■ **Work task**
An exact reprint of the listing is required, with no pictures included.

── Stored data ──

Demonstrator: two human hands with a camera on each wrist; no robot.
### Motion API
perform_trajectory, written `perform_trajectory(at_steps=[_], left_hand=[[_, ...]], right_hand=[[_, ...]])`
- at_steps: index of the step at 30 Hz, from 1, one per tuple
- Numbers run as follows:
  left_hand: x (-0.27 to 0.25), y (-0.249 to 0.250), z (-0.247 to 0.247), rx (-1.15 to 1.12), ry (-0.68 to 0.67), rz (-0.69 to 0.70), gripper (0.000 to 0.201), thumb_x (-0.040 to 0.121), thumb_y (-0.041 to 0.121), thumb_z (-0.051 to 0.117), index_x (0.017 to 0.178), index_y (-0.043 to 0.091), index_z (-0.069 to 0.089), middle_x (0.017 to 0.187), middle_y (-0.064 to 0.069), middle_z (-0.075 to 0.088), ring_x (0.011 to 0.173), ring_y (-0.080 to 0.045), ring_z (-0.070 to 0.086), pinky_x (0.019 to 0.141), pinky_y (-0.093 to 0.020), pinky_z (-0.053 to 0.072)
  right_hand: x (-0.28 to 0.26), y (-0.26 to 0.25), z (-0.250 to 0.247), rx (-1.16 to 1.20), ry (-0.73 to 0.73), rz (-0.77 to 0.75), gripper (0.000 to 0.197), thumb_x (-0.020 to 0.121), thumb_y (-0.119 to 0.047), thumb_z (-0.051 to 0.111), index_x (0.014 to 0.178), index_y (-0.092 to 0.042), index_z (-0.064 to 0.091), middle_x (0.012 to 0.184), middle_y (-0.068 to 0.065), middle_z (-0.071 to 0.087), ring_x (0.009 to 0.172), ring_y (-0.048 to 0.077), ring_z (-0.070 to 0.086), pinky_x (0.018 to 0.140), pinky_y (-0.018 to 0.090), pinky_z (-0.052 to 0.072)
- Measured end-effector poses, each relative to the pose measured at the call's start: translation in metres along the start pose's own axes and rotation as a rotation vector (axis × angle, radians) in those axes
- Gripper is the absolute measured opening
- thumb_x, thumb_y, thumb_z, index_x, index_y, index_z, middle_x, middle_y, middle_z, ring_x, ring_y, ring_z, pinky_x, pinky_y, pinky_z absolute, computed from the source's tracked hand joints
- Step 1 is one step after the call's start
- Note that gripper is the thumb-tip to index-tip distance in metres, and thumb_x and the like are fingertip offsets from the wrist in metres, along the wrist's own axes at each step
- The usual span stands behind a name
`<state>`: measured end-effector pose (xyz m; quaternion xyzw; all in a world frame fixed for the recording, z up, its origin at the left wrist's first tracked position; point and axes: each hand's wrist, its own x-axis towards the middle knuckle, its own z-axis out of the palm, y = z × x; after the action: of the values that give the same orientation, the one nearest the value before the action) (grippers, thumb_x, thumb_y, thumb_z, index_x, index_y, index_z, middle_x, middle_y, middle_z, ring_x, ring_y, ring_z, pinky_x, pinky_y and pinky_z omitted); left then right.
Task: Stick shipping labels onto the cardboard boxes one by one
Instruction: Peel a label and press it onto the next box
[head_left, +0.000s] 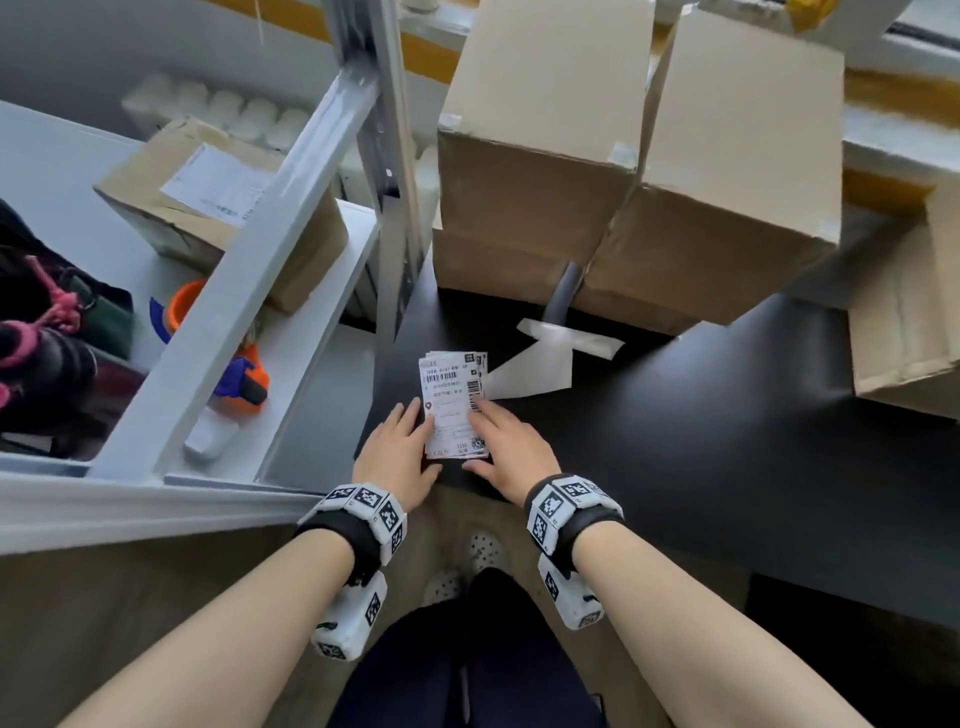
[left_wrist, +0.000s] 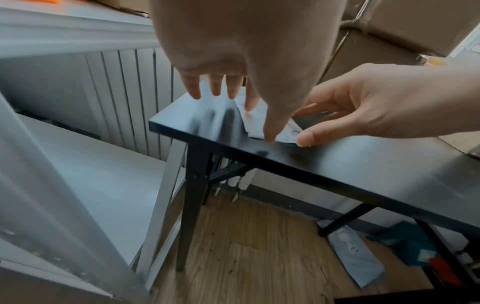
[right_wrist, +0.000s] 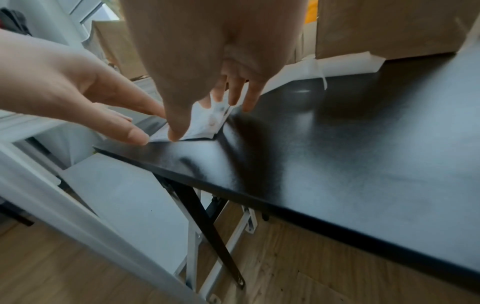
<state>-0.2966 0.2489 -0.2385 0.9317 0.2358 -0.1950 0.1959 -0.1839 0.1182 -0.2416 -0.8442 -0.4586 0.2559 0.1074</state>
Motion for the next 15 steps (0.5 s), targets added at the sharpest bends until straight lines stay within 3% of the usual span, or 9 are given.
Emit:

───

■ **Answer to the problem**
Demonstrator: two human hands with a camera on each wrist; no robot.
### Motion API
perform_trajectory, written `perform_trajectory(at_steps=[_], left_hand=[[_, ...]], right_hand=[[_, ...]])`
- at_steps: index of the step at 30 Hz, from 1, one per tuple
- Numbers run as follows:
  left_hand: x (-0.27 to 0.25), y (-0.249 to 0.250), z (-0.247 to 0.247), rx (-1.15 to 1.12), ry (-0.68 to 0.67), rz (-0.69 to 0.70), gripper (0.000 to 0.201), thumb_x (-0.040 to 0.121), thumb_y (-0.041 to 0.121), thumb_z (-0.051 to 0.117), index_x (0.017 to 0.178), index_y (-0.043 to 0.091), index_z (-0.069 to 0.089), middle_x (0.017 to 0.187), middle_y (-0.064 to 0.069), middle_z (-0.075 to 0.088), ring_x (0.011 to 0.173), ring_y (-0.080 to 0.045), ring_z (-0.070 to 0.086), pinky_x (0.019 to 0.141), pinky_y (-0.093 to 0.020), pinky_z (-0.053 to 0.072)
  right_hand: x (-0.28 to 0.26), y (-0.26 to 0.25), z (-0.250 to 0.247), rx (-1.16 to 1.20), ry (-0.73 to 0.73), rz (-0.77 to 0.75), gripper (0.000 to 0.197), thumb_x (-0.020 to 0.121), thumb_y (-0.119 to 0.047), thumb_z (-0.051 to 0.111), index_x (0.014 to 0.178), index_y (-0.092 to 0.042), index_z (-0.064 to 0.091), middle_x (0.012 to 0.184), middle_y (-0.068 to 0.065), middle_z (-0.071 to 0.087), ring_x (0.009 to 0.172), ring_y (-0.048 to 0.077), ring_z (-0.070 to 0.086), pinky_x (0.018 to 0.140), pinky_y (-0.018 to 0.090), pinky_z (-0.052 to 0.072)
- Measured end-effector poses, each relative to the pose measured at the call's start: translation in metres along the start pose's own axes and rotation as a rotation vector (axis × angle, radians) in those axes
- Gripper is the absolute measured opening
- thumb_x, thumb_y, thumb_z, index_x, index_y, index_z, middle_x, middle_y, middle_z, ring_x, ring_y, ring_z, pinky_x, pinky_y, pinky_z absolute, computed from the source's tracked hand joints
- Step 1 is one step after the call's start
- Note that gripper is the thumb-tip to index-tip distance in metres, and thumb_x and the like are fingertip offsets from the wrist in metres, along the wrist's own axes at each step
- The usual span stands behind a name
`<state>`: measured end-effector pose (xyz m; quaternion xyzw; all in a world frame fixed for the recording, z up, its origin at the left wrist's first tracked position; point and axes: each hand's wrist, its own x-axis towards the middle knuckle, its own z-axis out of the palm, y = z × x; after the action: of the values that give the same orientation, the one nearest the value before the action) (grippers, thumb_x, thumb_y, thumb_z, index_x, index_y, index_z, middle_x, middle_y, middle_z, ring_x, ring_y, ring_z, pinky_x, pinky_y and pinky_z omitted); left then right.
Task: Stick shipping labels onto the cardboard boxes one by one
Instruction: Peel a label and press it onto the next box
[head_left, +0.000s] 
[left_wrist, +0.000s] 
[right_wrist, +0.000s] 
<state>-0.2966 0.2489 -0.2385 0.9317 0.2358 -0.1950 0.1959 -0.1839 0.1182 -0.2416 -0.8442 -0.4586 0.2559 0.1074</state>
Motion for the next 15 steps (0.5 s), targets added at the sharpest bends until straight lines stay within 3% of the usual span, or 9 are given.
Emit:

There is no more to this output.